Men in earth-colored shalwar kameez, large shawls, and turbans whiz by on their motorcycles, looking like something out of a Mad Max movie, the wind billowing their shawls dramatically against the desert landscape. Very few women are seen until we get closer to the outskirts of the city. They wear burqas of all different colors: sage green, pale green, and a light brown outnumber the traditional bluebird. Even their blue is a slightly darker, less vibrant hue. The muted tones are gorgeous but certainly add to the heavy feel of the active city.

It’s 25km to the city on the most dangerous road in the province. It connects not just the airport but the military airfield to the city. Lots of attacks, IED, and car bombs aimed at hitting foreigners and convoys. Last week the bridge was attacked with a car bomb when a military convoy went past. As we drive past, Mohammad points it out. Not like he has to — one whole lane is missing.

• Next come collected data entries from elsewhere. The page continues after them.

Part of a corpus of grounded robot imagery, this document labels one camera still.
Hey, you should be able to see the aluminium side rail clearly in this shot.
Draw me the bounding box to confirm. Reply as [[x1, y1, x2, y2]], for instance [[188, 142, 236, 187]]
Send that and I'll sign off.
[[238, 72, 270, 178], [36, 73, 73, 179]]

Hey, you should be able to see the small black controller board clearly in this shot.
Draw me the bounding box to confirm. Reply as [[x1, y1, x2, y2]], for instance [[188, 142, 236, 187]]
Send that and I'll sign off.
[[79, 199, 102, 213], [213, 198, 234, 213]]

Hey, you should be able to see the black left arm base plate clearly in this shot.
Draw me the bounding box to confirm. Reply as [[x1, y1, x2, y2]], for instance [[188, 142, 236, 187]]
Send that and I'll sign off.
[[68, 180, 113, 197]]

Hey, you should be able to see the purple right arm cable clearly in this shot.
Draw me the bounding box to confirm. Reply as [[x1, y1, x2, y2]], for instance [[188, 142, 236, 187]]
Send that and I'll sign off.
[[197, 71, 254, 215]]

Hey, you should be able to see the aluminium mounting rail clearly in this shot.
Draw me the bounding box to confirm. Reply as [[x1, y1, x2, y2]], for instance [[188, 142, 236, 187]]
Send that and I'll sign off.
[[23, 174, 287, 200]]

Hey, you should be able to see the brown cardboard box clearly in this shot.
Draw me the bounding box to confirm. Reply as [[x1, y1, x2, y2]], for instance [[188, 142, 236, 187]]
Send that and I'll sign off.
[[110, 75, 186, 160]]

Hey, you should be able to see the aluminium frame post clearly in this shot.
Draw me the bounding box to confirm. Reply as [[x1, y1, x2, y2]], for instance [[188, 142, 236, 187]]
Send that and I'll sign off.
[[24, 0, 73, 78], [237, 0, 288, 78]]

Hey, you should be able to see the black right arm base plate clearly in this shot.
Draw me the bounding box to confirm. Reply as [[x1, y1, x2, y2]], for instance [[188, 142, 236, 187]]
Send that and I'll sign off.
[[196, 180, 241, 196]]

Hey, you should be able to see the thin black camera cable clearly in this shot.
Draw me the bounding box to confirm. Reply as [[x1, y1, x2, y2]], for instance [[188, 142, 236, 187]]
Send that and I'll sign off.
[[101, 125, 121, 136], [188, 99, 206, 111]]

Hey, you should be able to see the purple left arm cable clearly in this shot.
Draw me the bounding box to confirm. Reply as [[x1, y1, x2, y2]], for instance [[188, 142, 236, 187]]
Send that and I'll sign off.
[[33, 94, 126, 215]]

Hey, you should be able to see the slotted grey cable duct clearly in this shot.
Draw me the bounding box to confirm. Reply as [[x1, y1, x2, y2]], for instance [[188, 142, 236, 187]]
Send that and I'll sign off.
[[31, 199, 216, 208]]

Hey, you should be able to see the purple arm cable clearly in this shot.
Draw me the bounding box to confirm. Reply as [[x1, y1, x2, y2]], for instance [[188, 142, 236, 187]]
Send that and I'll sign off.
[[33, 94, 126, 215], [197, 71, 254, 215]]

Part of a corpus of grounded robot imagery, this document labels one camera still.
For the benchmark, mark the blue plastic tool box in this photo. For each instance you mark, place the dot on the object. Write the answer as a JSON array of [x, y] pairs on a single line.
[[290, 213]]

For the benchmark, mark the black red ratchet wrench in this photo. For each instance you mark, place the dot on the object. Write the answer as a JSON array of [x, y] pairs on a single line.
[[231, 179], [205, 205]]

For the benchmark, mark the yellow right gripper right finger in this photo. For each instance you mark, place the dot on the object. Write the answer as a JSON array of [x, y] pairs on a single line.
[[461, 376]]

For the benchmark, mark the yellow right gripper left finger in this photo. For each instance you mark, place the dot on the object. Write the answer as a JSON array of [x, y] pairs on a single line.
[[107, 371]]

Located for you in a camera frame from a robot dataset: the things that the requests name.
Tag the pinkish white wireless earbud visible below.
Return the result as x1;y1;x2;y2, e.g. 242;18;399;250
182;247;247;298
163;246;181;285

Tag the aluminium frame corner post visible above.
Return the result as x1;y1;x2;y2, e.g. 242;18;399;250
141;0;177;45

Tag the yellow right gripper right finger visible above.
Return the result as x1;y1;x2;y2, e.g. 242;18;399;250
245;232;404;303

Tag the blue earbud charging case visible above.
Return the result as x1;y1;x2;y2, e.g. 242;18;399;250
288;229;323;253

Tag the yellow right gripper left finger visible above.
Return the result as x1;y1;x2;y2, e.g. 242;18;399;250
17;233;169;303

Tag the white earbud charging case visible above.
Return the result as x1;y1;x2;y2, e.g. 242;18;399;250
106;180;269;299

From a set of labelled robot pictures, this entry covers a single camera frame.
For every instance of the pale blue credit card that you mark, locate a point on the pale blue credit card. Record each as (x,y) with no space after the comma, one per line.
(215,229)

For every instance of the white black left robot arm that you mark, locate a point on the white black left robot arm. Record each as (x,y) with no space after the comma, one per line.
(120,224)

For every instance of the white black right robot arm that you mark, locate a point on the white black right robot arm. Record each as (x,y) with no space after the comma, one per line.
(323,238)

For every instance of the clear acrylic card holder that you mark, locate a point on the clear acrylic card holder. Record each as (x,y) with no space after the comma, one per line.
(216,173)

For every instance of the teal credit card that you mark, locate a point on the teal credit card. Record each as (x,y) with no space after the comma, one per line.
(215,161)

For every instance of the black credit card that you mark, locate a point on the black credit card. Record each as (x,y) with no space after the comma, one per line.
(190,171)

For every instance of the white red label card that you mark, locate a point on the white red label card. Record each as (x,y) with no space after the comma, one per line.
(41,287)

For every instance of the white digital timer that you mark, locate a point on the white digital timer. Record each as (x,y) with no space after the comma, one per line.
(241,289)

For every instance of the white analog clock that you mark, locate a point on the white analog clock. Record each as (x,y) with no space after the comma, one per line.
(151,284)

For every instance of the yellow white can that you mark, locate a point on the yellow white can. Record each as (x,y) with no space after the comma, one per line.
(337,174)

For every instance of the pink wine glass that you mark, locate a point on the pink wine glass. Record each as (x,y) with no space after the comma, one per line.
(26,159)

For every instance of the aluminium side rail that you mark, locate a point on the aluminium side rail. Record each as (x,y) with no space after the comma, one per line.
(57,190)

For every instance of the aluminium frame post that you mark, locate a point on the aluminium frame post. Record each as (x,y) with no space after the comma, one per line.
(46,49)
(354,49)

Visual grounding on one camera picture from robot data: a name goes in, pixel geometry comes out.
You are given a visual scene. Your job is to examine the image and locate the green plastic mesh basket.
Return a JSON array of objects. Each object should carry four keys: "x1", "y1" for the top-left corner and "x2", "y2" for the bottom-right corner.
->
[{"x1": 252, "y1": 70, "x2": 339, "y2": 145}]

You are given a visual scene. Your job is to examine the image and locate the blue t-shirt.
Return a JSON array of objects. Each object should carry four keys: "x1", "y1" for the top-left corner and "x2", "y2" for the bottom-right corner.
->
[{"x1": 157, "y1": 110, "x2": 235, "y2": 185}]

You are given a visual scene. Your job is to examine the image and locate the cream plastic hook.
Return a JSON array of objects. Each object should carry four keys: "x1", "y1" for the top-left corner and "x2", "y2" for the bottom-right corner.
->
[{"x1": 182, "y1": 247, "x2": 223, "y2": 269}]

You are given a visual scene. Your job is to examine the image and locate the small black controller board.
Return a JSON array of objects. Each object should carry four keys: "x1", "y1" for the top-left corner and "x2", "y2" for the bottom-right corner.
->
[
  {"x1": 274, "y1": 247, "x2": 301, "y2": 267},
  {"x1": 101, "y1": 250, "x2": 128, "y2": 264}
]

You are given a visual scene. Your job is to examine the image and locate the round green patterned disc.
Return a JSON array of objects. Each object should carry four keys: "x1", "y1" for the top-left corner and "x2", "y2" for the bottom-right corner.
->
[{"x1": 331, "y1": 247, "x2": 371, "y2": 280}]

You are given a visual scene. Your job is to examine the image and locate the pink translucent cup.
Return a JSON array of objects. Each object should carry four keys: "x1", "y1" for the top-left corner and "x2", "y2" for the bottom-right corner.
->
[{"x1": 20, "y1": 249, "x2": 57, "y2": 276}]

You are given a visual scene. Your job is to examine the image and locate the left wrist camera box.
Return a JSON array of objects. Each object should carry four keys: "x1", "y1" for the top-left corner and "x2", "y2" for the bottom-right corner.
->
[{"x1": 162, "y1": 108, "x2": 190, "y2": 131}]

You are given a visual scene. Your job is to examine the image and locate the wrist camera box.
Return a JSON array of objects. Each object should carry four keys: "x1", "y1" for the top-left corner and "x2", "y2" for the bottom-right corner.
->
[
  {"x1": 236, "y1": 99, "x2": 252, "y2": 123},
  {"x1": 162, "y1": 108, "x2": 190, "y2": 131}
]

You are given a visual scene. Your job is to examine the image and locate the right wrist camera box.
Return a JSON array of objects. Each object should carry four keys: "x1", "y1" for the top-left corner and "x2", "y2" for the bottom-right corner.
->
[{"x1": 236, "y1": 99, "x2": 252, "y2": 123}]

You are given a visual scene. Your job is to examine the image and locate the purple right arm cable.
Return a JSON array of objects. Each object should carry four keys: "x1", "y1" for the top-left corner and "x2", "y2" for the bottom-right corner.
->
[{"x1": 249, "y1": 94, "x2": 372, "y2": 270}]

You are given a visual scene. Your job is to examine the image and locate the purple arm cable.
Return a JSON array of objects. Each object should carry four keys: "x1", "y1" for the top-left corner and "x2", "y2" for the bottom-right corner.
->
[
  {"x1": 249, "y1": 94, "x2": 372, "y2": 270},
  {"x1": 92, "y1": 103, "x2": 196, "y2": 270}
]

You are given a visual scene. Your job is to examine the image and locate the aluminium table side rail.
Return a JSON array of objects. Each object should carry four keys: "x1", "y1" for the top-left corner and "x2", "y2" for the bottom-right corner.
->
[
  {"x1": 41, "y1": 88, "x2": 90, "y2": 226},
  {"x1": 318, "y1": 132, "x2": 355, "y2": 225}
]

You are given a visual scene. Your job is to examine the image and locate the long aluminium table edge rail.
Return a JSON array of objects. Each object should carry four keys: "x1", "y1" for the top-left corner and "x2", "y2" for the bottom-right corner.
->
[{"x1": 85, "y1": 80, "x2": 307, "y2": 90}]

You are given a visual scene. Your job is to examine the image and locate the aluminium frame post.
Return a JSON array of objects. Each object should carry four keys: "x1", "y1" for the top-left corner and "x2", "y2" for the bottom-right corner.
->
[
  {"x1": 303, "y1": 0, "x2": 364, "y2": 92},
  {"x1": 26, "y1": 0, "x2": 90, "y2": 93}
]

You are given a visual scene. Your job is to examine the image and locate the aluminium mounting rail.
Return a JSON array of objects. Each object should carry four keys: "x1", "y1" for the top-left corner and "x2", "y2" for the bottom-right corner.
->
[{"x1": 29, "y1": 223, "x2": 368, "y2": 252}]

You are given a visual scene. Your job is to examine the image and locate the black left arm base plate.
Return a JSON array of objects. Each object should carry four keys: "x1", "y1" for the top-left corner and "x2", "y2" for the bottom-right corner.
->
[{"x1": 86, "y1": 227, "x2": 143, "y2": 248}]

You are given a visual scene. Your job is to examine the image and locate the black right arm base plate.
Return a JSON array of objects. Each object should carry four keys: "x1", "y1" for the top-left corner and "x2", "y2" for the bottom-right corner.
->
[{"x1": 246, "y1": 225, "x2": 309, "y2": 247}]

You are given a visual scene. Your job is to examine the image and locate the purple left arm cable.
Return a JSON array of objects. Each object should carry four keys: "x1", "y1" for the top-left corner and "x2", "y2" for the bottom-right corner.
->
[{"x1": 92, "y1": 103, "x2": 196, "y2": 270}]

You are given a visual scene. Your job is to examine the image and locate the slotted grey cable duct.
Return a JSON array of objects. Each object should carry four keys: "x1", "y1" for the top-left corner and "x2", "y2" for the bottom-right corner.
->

As we drive, Mohammad quickly moves past the formal niceties of, “How is Kandahar?” “Kandahar is very good, thank you,” to the realities. “The burqa is a necessity not just for culture, but for kidnapping. The Taliban is not the biggest danger for you, kidnapping is.” Hence the burqa anywhere outside the airport or hotel. The hotel I’m staying at is the only one for foreigners in Kandahar — and as such, remains a target. It was attacked only a month ago by a horse-drawn carriage loaded with explosives. The road that leads to the girls school behind the hotel had three mines discovered in one day a couple weeks ago. Several government officials were assassinated recently. The list continues…. I still feel quite calm, but my radar is definitely buzzing.

The surf report it is not.

This is the province where in November, 2008, several schoolgirls were attacked with acid as they walked to school. Where the Afghans believe, “He who controls Kandahar, controls Afghanistan.” It’s the key to the country, and a fierce battle is brewing. The desire to educate anyone, boy or girl, is met with resistance in most of the province. It’s only the key cities like Kandahar City that have schools, healthcare, and internet. Outside of the city centers, it’s a wasteland. Women have little or no rights, girls can’t attend school, and the little schooling boys have is typically in a madrasa. The blue burqa I brought from Kabul is deemed a little ‘risque’ for Kandahar, as it’s only a half burqa in the front. It’s pretty telling of a community’s view on women’s rights when you can feel whoreish in a burqa.

It’s amazing to me that the Taliban can retain power and control when it puts the lives of its own people in the crosshairs of ideology. Mohammad talks about the irony of the terrorists calling themselves Taliban. The Taliban were originally religious scholars. Yet the majority of the Taliban community today are “common people,” illiterate, unable to even read the holy book they’re so invested in.

Instead, leaders with their own aims can interpret the original teachings however they like and instill that interpretation, however mutated, into the heads of young boys — forever polluting the already muddy waters, and stunting any room for the future growth of Afghanistan. Further ensuring that those we wish to empower will remain helpless victims of their own countrymen.

It may be a pipe dream that I can affect any change for good within the women’s prison in Kandahar without the security or access we’ve experienced in other areas of the country. But dream or not, it’s one worth chasing.